*Task prompt*:
Below are the entries; set down each of them exactly.

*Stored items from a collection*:
#####

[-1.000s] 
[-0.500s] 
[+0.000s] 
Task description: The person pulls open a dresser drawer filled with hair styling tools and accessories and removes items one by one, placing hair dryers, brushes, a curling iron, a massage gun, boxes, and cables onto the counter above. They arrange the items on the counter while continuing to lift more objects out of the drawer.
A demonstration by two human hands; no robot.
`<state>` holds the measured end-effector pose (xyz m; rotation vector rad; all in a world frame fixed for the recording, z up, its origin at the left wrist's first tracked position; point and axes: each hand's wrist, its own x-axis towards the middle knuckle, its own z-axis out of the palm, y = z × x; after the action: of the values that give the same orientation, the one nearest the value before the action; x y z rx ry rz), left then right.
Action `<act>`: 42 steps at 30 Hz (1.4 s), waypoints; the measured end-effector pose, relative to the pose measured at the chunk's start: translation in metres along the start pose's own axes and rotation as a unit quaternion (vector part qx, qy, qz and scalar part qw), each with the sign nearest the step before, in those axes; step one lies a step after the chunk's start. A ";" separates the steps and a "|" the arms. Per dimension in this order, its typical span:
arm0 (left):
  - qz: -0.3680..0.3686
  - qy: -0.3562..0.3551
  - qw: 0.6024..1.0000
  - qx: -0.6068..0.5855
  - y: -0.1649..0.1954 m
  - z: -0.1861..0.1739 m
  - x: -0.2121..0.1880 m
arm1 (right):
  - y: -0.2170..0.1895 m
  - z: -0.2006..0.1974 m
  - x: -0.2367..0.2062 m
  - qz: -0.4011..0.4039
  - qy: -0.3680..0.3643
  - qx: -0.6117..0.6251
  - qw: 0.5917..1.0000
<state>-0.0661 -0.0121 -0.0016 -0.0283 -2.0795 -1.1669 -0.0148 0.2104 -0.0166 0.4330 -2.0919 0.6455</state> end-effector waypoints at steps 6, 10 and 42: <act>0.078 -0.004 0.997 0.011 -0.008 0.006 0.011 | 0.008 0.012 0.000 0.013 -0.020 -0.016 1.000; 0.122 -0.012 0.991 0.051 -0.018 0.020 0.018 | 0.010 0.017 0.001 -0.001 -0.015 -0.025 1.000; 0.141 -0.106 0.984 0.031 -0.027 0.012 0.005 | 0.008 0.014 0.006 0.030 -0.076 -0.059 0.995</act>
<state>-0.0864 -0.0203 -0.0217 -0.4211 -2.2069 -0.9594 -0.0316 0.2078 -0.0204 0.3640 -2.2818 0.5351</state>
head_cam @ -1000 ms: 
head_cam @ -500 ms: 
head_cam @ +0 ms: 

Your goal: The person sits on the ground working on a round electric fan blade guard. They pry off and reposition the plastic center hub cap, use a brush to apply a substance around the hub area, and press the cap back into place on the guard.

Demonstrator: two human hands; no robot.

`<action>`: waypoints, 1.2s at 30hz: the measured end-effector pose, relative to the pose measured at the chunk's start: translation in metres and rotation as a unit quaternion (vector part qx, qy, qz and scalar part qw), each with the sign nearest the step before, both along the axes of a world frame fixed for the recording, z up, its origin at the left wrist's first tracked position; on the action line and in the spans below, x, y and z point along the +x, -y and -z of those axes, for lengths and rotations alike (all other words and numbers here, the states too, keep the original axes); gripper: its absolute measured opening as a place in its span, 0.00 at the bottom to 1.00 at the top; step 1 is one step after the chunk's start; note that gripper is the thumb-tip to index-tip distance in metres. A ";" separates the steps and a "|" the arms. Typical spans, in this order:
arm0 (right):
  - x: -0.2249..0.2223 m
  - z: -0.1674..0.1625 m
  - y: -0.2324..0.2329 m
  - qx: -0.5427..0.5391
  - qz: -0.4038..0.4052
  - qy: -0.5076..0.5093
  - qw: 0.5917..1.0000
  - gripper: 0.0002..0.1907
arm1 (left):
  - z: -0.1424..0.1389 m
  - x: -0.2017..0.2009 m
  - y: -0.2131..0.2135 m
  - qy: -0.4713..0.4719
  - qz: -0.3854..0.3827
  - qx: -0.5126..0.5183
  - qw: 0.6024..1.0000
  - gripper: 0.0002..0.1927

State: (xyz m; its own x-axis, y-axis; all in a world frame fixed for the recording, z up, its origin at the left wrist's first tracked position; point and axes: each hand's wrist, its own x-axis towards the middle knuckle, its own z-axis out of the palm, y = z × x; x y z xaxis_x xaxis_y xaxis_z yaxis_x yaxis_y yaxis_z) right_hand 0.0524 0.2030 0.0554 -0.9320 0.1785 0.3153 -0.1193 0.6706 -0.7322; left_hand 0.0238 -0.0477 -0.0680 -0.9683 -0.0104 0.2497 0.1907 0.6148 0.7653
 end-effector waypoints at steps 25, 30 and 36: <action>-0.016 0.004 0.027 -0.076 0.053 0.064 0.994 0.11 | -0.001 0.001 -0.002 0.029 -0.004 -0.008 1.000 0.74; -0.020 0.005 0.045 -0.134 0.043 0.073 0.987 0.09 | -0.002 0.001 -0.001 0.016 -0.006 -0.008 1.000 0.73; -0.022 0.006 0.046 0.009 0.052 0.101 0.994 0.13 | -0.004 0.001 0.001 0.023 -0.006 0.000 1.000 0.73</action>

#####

*Finished exercise*:
[-1.000s] 
[-0.500s] 
[+0.000s] 
Task description: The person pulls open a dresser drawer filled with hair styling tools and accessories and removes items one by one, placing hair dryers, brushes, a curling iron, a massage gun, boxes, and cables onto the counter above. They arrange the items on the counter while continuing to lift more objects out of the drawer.
A demonstration by two human hands; no robot.
`<state>` holds the measured end-effector pose (xyz m; rotation vector rad; all in a world frame fixed for the recording, z up, its origin at the left wrist's first tracked position; point and axes: each hand's wrist, its own x-axis towards the middle knuckle, its own z-axis out of the palm, y = z × x; after the action: of the values that give the same orientation, the one nearest the value before the action; x y z rx ry rz), left then right.
Action `<act>`: 42 steps at 30 Hz (1.4 s), waypoints; the measured end-effector pose, relative to the pose measured at the chunk's start: translation in metres along the start pose's own axes and rotation as a unit quaternion (vector part qx, qy, qz and scalar part qw), each with the sign nearest the step before, in those axes; step one lies a step after the chunk's start. A ";" separates the steps and a "|" the arms. Per dimension in this order, its typical span:
arm0 (left):
  - qz: -0.3680..0.3686
  - qy: -0.3562..0.3551
  - qw: 0.6024..1.0000
  - qx: -0.6068..0.5855
  - y: -0.1649..0.1954 m
  - z: -0.1861..0.1739 m
  - x: -0.2121..0.1880 m
arm1 (right):
  - y: -0.2170..0.1895 m
  - z: -0.2006..0.1974 m
  - x: -0.2367..0.2062 m
  - qz: -0.4011..0.4039
  - qy: -0.3680..0.3643
  - qx: -0.6117..0.6251
  - qw: 0.5917..1.0000
<state>-0.0661 -0.0121 -0.0016 -0.0283 -2.0795 -1.1669 -0.0148 0.2104 -0.0166 0.4330 -2.0919 0.6455</state> end-effector waypoints at steps 6, 10 and 42: <act>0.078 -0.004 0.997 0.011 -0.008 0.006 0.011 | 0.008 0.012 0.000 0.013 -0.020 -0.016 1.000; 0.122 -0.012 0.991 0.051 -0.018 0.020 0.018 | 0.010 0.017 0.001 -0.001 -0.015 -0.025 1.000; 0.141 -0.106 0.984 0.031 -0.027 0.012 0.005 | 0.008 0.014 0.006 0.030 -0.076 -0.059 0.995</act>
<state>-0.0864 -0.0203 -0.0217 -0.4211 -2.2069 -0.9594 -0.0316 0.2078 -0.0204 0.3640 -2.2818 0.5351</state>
head_cam @ -1000 ms: 
head_cam @ -500 ms: 
head_cam @ +0 ms: 

Your goal: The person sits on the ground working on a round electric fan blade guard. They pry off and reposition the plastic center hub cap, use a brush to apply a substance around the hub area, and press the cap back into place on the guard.

Demonstrator: two human hands; no robot.

`<action>`: waypoints, 1.2s at 30hz: the measured end-effector pose, relative to the pose measured at the chunk's start: translation in metres and rotation as a unit quaternion (vector part qx, qy, qz and scalar part qw), each with the sign nearest the step before, both along the axes of a world frame fixed for the recording, z up, its origin at the left wrist's first tracked position; on the action line and in the spans below, x, y and z point along the +x, -y and -z of those axes, for lengths and rotations alike (all other words and numbers here, the states too, keep the original axes); gripper: its absolute measured opening as a place in its span, 0.00 at the bottom to 1.00 at the top; step 1 is one step after the chunk's start; note that gripper is the thumb-tip to index-tip distance in metres. A ";" separates the steps and a "|" the arms. Typical spans, in this order:
arm0 (right):
  - x: -0.2249..0.2223 m
  - z: -0.1674..0.1625 m
  - y: -0.2324..0.2329 m
  - qx: -0.5427..0.5391
  - qz: -0.4038..0.4052
  - qy: -0.5076..0.5093
  - qw: 0.5917..1.0000
  - gripper: 0.0002..0.1907
arm1 (left):
  - z: -0.1424..0.1389 m
  - x: -0.2017..0.2009 m
  - y: -0.2131..0.2135 m
  - qy: -0.4713..0.4719
  - qz: -0.3854..0.3827
  - qx: -0.5126..0.5183
  - qw: 0.6024..1.0000
  - gripper: 0.0002..0.1927

State: (xyz m; its own x-axis, y-axis; all in a world frame fixed for the recording, z up, its origin at the left wrist's first tracked position; point and axes: each hand's wrist, its own x-axis towards the middle knuckle, its own z-axis out of the palm, y = z × x; x y z xaxis_x xaxis_y xaxis_z yaxis_x yaxis_y yaxis_z) right_hand 0.0524 0.2030 0.0554 -0.9320 0.1785 0.3153 -0.1193 0.6706 -0.7322; left_hand 0.0238 -0.0477 -0.0680 -0.9683 -0.0104 0.2497 0.1907 0.6148 0.7653
 end-effector waypoints at steps 25, 30 and 36: <action>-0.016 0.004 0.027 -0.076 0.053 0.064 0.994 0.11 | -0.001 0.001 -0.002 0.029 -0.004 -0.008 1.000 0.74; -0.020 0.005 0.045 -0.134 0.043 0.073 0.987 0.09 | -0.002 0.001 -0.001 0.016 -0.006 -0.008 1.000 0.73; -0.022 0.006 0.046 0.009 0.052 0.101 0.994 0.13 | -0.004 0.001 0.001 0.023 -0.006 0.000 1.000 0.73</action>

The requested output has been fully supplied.